The Hat Trick: What to Watch For In Week 2 of the NHL Season

Matt SitkoffCorrespondent IOctober 18, 2010

NEWARK, NJ - OCTOBER 16: John MacLean head coach of the New Jersey Devils watches the game action against the Boston Bruins during the second period at the Prudential Center on October 16, 2010 in Newark, New Jersey. The Bruins defeated the Devils 4-1. (Photo by Christopher Pasatieri/Getty Images)
Christopher Pasatieri/Getty Images

The NHL is a week old and already we have some big surprises, some suspensions and some big injuries. 

Marian Hossa leads the league in points (nine) and tied for the league lead with five goals, as he seems primed to become the number one option in a star-laden lineup. 

Who is in panic mode and who should have some patience is the theme of this week’s Pucking Awesome Hat Trick, or the top three stories I am watching this week.

Down On the Devils:

My preseason pick to win the Atlantic Division has not looked anything like a contender in the first week of the season. 

The team that spent so much money and effort on signing the offensive talent of Ilya Kovalchuck is last in the league with 1.67 goals per game. 

The team that has arguably the best goalie ever to lace them up is giving up 3.50 goals per game, good for 27th in the league. 

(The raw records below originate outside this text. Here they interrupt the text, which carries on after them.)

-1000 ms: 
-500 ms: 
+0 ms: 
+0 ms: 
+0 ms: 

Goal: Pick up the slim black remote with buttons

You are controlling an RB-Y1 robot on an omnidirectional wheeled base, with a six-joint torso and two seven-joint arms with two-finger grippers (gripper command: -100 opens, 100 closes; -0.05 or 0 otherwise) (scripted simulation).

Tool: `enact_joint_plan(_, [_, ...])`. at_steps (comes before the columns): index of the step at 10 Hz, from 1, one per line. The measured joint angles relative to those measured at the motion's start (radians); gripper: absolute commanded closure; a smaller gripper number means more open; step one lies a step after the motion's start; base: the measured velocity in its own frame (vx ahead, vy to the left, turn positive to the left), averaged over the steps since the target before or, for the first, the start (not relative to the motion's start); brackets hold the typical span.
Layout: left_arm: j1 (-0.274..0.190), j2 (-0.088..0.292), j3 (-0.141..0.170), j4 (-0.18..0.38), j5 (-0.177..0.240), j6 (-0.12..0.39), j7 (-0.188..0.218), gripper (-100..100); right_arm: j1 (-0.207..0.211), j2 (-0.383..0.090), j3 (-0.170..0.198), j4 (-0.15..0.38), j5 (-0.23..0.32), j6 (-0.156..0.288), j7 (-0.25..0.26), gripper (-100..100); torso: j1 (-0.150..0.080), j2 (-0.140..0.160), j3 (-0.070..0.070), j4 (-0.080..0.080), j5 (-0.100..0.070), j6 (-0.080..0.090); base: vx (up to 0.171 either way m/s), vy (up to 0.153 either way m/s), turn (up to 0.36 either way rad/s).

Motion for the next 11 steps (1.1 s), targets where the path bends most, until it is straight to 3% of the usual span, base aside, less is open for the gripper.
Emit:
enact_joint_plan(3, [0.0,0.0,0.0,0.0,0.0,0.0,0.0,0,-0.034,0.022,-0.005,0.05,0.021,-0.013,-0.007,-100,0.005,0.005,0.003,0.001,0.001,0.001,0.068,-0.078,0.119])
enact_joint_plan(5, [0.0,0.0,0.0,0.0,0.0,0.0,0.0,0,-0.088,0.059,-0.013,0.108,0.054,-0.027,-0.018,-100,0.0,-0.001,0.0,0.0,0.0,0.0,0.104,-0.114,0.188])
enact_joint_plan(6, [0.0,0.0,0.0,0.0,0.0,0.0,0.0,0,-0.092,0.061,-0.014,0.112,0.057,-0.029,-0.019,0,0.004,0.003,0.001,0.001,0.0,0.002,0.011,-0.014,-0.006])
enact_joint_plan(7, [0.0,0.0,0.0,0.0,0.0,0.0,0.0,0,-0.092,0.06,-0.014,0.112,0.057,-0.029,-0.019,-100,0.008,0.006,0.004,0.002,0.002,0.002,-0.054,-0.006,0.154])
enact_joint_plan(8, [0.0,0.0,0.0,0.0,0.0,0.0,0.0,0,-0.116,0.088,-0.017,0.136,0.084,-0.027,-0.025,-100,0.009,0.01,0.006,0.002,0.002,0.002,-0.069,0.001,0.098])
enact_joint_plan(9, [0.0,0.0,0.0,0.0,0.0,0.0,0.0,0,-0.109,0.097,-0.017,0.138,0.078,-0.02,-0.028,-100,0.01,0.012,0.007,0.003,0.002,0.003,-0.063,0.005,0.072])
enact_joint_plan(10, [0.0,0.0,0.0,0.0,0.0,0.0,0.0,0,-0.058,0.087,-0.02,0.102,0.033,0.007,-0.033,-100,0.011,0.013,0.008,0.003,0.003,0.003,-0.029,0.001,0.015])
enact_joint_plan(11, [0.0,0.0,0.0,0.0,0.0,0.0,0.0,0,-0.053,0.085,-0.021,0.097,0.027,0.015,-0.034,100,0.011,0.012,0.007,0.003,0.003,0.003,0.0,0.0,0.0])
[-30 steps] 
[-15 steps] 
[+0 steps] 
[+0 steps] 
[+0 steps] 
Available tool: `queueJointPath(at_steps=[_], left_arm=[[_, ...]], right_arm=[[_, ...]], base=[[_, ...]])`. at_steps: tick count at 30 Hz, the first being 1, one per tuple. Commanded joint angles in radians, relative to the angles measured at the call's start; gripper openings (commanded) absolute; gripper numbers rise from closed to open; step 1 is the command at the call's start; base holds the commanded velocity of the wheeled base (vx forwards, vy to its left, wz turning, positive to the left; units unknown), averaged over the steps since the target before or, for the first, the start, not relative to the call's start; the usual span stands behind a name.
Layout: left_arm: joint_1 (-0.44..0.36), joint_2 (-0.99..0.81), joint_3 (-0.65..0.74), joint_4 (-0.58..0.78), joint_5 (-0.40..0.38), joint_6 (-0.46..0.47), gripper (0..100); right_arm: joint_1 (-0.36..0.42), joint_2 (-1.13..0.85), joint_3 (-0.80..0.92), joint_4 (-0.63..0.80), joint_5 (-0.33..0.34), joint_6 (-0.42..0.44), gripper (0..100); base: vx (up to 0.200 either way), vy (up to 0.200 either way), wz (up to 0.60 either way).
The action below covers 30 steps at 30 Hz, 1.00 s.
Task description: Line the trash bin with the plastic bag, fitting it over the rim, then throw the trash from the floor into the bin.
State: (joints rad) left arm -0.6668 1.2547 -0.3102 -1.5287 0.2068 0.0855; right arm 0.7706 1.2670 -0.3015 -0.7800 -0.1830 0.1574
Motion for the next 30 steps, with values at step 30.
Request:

The 1-4-1 is the worst start for the franchise in the 27 years, and they are yet to win at home. 

Their prized offseason acquisition, Anton Volcenkov, broke his nose in his second game in red and black. It got so bad for the cap strapped Devils that they only dressed 15 players in their third game of the season. 

Will this continue for the defending Atlantic Division champions? My best guess is not likely. 

This is a team with a new coach this season and already some major injuries to the back line. Rookie head coach John MacLean has already held closed door meetings and chew out sessions at practice to let the club know that this is unacceptable. 

You have to remember that the season is a long one and ultimately if they start to get healthy and get production out of their top scorers they will be fine. 

If not, then the Ilya Kovalchuck sweepstakes was all for naught. 

Who Are These Leafs?

The biggest surprise of the first week has been the torrid play of the much improved Toronto Maple Leafs. Much has been made of their 4-0 start and how that is a polar opposite of last year’s 1-7-5 start. 

Improved defensive play and clutch scoring has been the key to such a improved start.

At the middle of it all is the man that cost them Seguin, as Phil Kessel has six points and two game winning goals already this season.

Also a big part of the offensive success goes to the development of Clarke MacArthur. The player that was let go of two organizations last season has found a home in Toronto and according to the Elias Sports Bureau, MacArthur became the first Leaf ever to score in his first four games.

Their best non move of the offseason was keeping Tomas Kaberle on the roster. The veteran has shown he still has something left to give with three helpers and a plus-3 while playing over 24 minutes per game and acting as a stabilizing force for his young partner Luke Schenn. All three of his assist have come while playing on the Leafs top power play. 

Can this continue? Can the Leafs become the latest team in the NHL parity party to go from playoff obscurity to a Cup contender? 

My gut feeling is that this team has some staying power and should stay in the playoff picture the entire season.

Bobby Lou, Where Are You?

So all that talk that relinquishing captaincy will help Roberto Luongo focus on having a career year in his quest for the Cup is now gone. 

The 31-year-old is off to another slow start by giving up 10 goals in his first four starts and a 1-2-1 record.

Luongo has saved 115 of the 125 shots he has faced including a horrible 15 saves on 19 shots loss to the Kings on Friday.

This start should not surprise anyone, as in his 11-year NHL career Luongo has notoriously been a slow starter. In 92 career games in October, Bobby Lou has a 38-45-6-3 record with a 2.56 GAA and .917 save percentage; in contrast, look at his March career numbers: 111 games with a 57-40-8-5 record—you would see that he usually saves his best for last.

The team in front of him has not been helping, as they are giving up 31.6 shots per game and they have been shorthanded 25 times. 

Some good news for Vancouver is that top prospect Corey Schneider came out with a strong performance in a 32-save win over the Hurricanes Sunday night; the presence of Schneider should allow Luongo not play his 70 games and keep him fresh for his usually hot finish towards the playoffs. 

I am not worried about Bobby Lou but good luck trying to tell that to the rabid fans in British Columbia.